**YOUR GOAL**. Write out the full listing exactly.

· · · ·

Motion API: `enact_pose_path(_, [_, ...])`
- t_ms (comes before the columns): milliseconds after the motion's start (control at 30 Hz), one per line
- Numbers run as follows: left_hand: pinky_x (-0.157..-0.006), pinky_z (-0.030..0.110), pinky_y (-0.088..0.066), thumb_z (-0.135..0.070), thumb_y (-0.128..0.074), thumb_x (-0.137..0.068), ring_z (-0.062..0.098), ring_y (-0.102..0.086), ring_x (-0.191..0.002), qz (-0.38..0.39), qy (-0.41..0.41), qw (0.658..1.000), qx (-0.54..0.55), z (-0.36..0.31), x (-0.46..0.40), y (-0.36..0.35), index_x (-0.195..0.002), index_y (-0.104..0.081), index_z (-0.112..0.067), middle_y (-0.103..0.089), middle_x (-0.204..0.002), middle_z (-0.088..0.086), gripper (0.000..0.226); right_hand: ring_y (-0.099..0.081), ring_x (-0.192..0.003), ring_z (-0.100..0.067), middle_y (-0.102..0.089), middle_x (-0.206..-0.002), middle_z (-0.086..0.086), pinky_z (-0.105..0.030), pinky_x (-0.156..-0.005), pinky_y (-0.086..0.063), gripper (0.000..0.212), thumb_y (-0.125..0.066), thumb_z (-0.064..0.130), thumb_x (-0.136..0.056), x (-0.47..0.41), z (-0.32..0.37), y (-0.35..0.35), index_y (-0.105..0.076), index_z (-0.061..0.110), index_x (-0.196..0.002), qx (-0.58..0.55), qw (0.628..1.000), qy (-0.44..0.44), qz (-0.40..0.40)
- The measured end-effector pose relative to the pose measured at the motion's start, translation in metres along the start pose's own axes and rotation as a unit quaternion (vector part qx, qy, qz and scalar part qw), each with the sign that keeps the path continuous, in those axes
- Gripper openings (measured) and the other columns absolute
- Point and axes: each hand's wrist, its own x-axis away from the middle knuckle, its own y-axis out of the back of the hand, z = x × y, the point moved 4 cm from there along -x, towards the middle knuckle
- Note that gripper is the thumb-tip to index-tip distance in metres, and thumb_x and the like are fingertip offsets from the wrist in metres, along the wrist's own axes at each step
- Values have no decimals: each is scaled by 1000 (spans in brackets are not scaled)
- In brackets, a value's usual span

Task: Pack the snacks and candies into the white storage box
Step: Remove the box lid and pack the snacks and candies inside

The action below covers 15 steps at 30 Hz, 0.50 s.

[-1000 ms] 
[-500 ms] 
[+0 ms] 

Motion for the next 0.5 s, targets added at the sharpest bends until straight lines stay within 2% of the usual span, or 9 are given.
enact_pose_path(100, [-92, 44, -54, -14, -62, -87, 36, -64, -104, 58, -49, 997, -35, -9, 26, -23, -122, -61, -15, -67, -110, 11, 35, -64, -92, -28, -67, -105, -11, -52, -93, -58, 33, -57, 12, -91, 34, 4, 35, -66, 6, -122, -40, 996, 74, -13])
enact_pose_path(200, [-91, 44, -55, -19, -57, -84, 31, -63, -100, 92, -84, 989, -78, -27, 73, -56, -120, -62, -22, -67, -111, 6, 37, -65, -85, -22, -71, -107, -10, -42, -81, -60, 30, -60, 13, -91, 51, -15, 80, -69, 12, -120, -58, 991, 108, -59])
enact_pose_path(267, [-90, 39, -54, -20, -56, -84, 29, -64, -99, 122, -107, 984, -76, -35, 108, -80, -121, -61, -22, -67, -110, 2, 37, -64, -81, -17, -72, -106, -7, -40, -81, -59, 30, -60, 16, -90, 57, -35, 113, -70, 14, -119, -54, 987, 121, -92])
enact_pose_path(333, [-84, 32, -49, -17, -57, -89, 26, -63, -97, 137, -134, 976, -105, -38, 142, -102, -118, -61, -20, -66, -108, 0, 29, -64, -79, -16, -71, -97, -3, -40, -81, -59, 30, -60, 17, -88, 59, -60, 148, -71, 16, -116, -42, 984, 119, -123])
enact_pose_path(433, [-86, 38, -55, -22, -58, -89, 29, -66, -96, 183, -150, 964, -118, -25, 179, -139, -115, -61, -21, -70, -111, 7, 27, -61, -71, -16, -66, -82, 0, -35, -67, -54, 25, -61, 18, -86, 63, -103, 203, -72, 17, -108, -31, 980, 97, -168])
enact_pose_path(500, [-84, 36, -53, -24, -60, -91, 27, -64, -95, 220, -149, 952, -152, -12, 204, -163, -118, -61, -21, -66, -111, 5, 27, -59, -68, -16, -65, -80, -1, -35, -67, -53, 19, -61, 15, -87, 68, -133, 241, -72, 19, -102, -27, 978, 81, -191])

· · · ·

**RESPONSE TO THIS TASK**.
Motion API: `enact_pose_path(_, [_, ...])`
- t_ms (comes before the columns): milliseconds after the motion's start (control at 30 Hz), one per line
- Numbers run as follows: left_hand: pinky_x (-0.157..-0.006), pinky_z (-0.030..0.110), pinky_y (-0.088..0.066), thumb_z (-0.135..0.070), thumb_y (-0.128..0.074), thumb_x (-0.137..0.068), ring_z (-0.062..0.098), ring_y (-0.102..0.086), ring_x (-0.191..0.002), qz (-0.38..0.39), qy (-0.41..0.41), qw (0.658..1.000), qx (-0.54..0.55), z (-0.36..0.31), x (-0.46..0.40), y (-0.36..0.35), index_x (-0.195..0.002), index_y (-0.104..0.081), index_z (-0.112..0.067), middle_y (-0.103..0.089), middle_x (-0.204..0.002), middle_z (-0.088..0.086), gripper (0.000..0.226); right_hand: ring_y (-0.099..0.081), ring_x (-0.192..0.003), ring_z (-0.100..0.067), middle_y (-0.102..0.089), middle_x (-0.206..-0.002), middle_z (-0.086..0.086), pinky_z (-0.105..0.030), pinky_x (-0.156..-0.005), pinky_y (-0.086..0.063), gripper (0.000..0.212), thumb_y (-0.125..0.066), thumb_z (-0.064..0.130), thumb_x (-0.136..0.056), x (-0.47..0.41), z (-0.32..0.37), y (-0.35..0.35), index_y (-0.105..0.076), index_z (-0.061..0.110), index_x (-0.196..0.002), qx (-0.58..0.55), qw (0.628..1.000), qy (-0.44..0.44), qz (-0.40..0.40)
- The measured end-effector pose relative to the pose measured at the motion's start, translation in metres along the start pose's own axes and rotation as a unit quaternion (vector part qx, qy, qz and scalar part qw), each with the sign that keeps the path continuous, in those axes
- Gripper openings (measured) and the other columns absolute
- Point and axes: each hand's wrist, its own x-axis away from the middle knuckle, its own y-axis out of the back of the hand, z = x × y, the point moved 4 cm from there along -x, towards the middle knuckle
- Note that gripper is the thumb-tip to index-tip distance in metres, and thumb_x and the like are fingertip offsets from the wrist in metres, along the wrist's own axes at each step
- Values have no decimals: each is scaled by 1000 (spans in brackets are not scaled)
- In brackets, a value's usual span

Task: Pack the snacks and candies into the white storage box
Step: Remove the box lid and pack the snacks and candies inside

The action below covers 15 steps at 30 Hz, 0.50 s.

[-1000 ms] 
[-500 ms] 
[+0 ms] 

Motion for the next 0.5 s, targets added at the sharpest bends until straight lines stay within 2% of the usual span, or 9 are given.
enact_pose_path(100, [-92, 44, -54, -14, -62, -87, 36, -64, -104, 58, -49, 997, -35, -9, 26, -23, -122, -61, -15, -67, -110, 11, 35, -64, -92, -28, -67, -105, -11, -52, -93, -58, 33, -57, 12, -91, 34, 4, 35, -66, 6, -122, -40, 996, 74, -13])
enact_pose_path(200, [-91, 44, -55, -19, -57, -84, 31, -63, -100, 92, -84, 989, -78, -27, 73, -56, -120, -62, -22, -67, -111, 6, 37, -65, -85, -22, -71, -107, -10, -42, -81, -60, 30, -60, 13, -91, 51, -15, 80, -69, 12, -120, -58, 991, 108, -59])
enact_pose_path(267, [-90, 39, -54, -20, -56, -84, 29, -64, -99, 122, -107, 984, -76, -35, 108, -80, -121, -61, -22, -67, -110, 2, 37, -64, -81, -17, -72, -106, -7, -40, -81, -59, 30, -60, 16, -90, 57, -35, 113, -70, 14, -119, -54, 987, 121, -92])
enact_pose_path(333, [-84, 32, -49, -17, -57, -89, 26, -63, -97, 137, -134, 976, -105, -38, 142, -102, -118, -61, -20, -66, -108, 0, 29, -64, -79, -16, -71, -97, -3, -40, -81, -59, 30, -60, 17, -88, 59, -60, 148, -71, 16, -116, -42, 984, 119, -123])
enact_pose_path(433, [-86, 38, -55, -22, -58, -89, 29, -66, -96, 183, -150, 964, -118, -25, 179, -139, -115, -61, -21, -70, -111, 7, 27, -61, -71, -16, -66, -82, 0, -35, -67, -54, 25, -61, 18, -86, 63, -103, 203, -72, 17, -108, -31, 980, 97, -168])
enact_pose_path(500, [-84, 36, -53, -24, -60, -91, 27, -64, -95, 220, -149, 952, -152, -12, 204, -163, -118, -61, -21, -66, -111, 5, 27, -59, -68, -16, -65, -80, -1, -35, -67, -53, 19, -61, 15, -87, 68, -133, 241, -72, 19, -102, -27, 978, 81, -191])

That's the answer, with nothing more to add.